REQUIRED ACTION: The answer must consist solely of the lines from the line with "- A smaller" to the end of the data below, transcribed exactly and with no pictures.

COLLECTED MATERIAL:
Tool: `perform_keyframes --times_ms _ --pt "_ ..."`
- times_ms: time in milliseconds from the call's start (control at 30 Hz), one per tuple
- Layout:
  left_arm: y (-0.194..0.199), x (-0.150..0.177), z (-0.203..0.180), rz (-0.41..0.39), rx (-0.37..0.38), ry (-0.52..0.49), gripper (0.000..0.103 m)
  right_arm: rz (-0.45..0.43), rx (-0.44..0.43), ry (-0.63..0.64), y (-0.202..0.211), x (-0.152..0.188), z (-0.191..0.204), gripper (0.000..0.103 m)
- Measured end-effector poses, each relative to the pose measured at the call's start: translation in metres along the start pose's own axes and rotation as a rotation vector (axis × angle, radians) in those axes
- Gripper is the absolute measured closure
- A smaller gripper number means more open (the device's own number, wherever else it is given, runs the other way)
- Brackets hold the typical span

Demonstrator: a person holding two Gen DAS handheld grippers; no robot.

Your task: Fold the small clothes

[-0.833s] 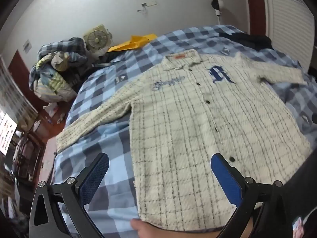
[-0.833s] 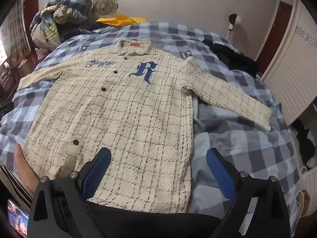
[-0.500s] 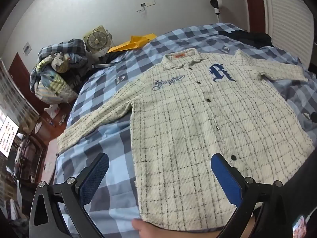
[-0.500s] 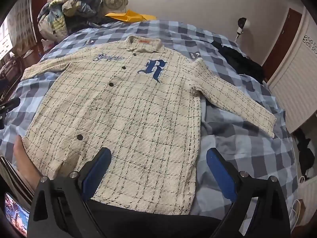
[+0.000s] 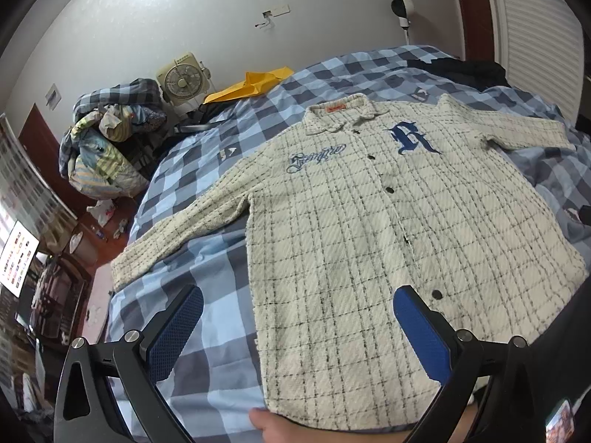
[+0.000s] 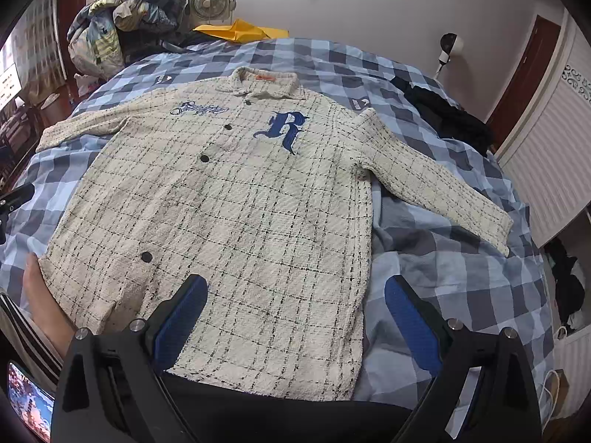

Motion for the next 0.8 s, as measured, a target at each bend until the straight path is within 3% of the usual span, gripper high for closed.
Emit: perform_keyframes --times_ms 800 --pt "0.0011 -0.0013 -0.0010 -0.007 -0.008 -0.010 0.000 0.000 0.005 -0.002 0.0000 0.0006 -0.0002 0.008"
Point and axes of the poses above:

RESPONSE AREA:
- A smaller gripper number means more open (the device's own number, wherever else it is given, runs the other way)
- Brackets hold the typical span

Demonstrator: a person holding two Gen DAS handheld grippers; no robot.

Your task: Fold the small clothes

[-0.833s] 
[-0.833s] 
[-0.500s] 
[-0.500s] 
[+0.000s] 
[+0.000s] 

Motion for the next 0.8 s, as measured, a target at each bend until the straight path is within 3% of the usual span, gripper high for closed.
Emit: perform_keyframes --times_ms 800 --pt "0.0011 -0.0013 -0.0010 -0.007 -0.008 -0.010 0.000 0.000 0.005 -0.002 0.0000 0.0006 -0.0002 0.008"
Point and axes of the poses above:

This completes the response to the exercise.